**Problem requirements**
Pick out each line with the word "white" from the material that follows.
+ + + +
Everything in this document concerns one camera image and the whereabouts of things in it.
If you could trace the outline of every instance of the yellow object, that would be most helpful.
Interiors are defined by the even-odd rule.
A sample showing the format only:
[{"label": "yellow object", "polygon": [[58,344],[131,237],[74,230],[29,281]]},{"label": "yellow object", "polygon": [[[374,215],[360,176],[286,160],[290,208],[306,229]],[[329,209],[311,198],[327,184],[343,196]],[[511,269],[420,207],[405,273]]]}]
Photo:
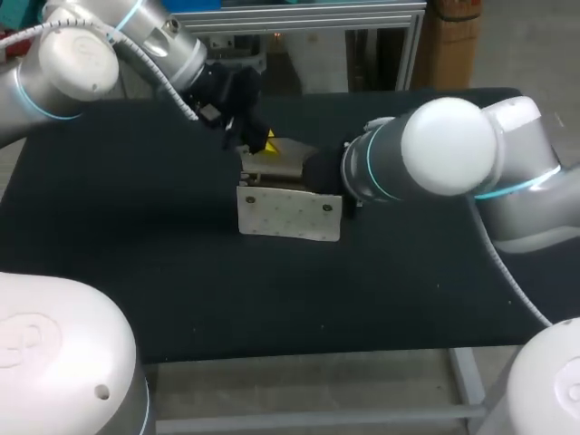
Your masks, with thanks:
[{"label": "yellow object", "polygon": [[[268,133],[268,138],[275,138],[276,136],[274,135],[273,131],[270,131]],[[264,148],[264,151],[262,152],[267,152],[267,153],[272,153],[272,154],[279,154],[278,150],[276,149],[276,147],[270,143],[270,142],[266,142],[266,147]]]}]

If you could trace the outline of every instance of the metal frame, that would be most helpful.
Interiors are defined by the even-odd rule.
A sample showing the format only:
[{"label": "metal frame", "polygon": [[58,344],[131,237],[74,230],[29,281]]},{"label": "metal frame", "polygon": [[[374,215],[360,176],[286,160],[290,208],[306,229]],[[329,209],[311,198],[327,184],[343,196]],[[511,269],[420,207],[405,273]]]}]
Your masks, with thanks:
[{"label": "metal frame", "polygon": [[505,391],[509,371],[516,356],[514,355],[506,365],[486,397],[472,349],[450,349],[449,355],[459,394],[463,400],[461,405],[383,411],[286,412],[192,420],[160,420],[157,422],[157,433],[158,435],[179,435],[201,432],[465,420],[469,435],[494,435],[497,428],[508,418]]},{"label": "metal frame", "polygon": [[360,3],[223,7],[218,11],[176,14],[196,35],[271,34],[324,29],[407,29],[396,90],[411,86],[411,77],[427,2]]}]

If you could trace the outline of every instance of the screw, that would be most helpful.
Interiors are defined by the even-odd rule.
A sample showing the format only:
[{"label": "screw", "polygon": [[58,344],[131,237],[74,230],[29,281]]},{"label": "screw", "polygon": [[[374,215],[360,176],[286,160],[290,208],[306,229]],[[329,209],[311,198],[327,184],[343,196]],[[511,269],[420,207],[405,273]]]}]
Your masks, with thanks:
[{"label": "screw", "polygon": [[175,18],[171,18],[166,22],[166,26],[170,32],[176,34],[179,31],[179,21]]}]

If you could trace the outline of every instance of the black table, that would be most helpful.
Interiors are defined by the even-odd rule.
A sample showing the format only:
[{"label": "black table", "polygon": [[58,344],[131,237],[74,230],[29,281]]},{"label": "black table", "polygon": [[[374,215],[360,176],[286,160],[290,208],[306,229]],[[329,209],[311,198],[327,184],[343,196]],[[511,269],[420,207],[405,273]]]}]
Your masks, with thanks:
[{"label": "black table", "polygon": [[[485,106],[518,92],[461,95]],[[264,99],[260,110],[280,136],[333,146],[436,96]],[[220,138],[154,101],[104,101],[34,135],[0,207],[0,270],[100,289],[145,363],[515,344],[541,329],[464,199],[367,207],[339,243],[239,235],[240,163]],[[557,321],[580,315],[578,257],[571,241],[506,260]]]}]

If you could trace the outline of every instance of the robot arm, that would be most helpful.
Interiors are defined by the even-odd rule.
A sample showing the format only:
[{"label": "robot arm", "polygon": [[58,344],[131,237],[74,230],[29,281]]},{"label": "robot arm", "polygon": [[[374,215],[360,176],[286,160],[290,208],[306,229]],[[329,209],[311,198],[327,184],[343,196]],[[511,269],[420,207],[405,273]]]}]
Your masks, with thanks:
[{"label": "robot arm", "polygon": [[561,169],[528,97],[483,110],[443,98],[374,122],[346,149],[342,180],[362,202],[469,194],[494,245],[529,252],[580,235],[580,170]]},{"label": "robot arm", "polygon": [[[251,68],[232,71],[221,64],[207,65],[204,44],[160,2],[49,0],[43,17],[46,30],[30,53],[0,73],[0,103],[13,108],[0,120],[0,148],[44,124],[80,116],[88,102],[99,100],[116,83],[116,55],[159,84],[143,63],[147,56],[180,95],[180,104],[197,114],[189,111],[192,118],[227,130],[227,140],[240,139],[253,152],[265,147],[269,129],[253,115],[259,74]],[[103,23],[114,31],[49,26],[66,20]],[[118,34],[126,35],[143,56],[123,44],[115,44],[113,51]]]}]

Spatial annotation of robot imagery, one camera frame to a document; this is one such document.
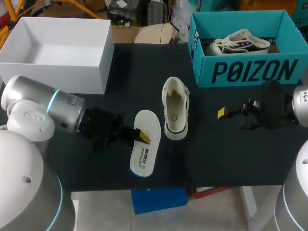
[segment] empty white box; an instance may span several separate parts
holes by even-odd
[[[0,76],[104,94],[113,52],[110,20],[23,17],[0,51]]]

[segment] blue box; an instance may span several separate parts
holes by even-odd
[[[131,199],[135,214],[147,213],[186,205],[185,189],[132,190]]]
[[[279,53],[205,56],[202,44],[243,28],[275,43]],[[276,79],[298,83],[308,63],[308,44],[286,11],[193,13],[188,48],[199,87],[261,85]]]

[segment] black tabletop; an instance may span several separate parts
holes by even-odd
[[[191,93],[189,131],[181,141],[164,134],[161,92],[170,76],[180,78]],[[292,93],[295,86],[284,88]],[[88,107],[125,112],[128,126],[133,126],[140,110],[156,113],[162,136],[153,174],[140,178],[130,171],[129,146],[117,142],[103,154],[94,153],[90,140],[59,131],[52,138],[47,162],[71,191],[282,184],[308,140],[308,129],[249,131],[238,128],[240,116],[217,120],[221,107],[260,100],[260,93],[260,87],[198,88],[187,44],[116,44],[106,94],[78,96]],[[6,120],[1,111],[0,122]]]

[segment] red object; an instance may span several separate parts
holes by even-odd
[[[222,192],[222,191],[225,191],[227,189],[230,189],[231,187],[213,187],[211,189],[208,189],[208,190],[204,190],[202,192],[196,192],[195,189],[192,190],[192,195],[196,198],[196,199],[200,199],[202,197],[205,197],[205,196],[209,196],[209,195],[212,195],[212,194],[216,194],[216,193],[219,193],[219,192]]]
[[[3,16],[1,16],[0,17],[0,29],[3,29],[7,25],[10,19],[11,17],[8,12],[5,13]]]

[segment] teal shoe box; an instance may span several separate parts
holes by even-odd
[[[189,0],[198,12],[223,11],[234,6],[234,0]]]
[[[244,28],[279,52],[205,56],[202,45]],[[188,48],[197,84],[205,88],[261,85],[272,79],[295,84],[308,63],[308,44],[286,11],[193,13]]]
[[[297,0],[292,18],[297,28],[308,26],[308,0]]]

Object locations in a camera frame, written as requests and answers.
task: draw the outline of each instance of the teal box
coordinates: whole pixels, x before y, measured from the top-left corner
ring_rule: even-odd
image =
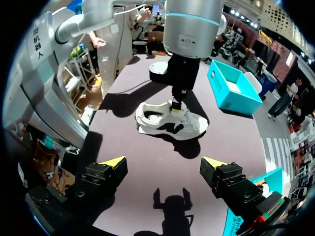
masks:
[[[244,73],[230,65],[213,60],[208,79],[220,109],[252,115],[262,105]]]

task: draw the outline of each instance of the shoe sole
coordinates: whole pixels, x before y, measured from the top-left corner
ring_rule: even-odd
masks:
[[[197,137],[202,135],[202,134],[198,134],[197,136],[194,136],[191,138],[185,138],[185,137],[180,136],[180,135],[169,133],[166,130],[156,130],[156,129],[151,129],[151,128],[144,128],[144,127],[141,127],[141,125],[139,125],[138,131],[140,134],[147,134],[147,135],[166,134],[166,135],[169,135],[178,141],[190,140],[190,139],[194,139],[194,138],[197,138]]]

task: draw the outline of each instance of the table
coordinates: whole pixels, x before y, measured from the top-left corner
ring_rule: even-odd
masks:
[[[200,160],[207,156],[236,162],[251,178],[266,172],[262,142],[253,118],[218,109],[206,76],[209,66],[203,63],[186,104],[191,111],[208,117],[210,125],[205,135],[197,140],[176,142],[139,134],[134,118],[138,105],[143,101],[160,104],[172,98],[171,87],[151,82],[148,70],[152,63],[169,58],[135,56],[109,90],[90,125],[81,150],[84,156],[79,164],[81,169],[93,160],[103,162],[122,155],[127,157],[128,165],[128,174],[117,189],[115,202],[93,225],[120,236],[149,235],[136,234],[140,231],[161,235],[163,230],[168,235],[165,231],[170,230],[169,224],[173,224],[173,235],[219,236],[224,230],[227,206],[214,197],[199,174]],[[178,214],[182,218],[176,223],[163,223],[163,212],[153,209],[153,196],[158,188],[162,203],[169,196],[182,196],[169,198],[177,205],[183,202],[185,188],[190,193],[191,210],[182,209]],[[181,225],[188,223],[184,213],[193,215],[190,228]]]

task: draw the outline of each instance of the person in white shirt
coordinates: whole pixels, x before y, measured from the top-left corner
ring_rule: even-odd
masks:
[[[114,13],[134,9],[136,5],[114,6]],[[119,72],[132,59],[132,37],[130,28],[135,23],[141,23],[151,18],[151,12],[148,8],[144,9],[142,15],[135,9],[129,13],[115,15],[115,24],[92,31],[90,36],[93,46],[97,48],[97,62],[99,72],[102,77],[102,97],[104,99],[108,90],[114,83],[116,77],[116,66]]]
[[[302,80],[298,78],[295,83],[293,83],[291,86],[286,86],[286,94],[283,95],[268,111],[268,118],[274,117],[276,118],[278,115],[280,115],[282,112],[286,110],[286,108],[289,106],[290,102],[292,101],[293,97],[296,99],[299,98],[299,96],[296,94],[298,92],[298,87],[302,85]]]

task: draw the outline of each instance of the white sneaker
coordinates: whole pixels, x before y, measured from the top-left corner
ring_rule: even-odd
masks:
+ + + +
**Worked solution**
[segment] empty white box; an instance may span several separate parts
task: draw the outline of each instance of the person in white shirt
task: draw the outline of each instance of the white sneaker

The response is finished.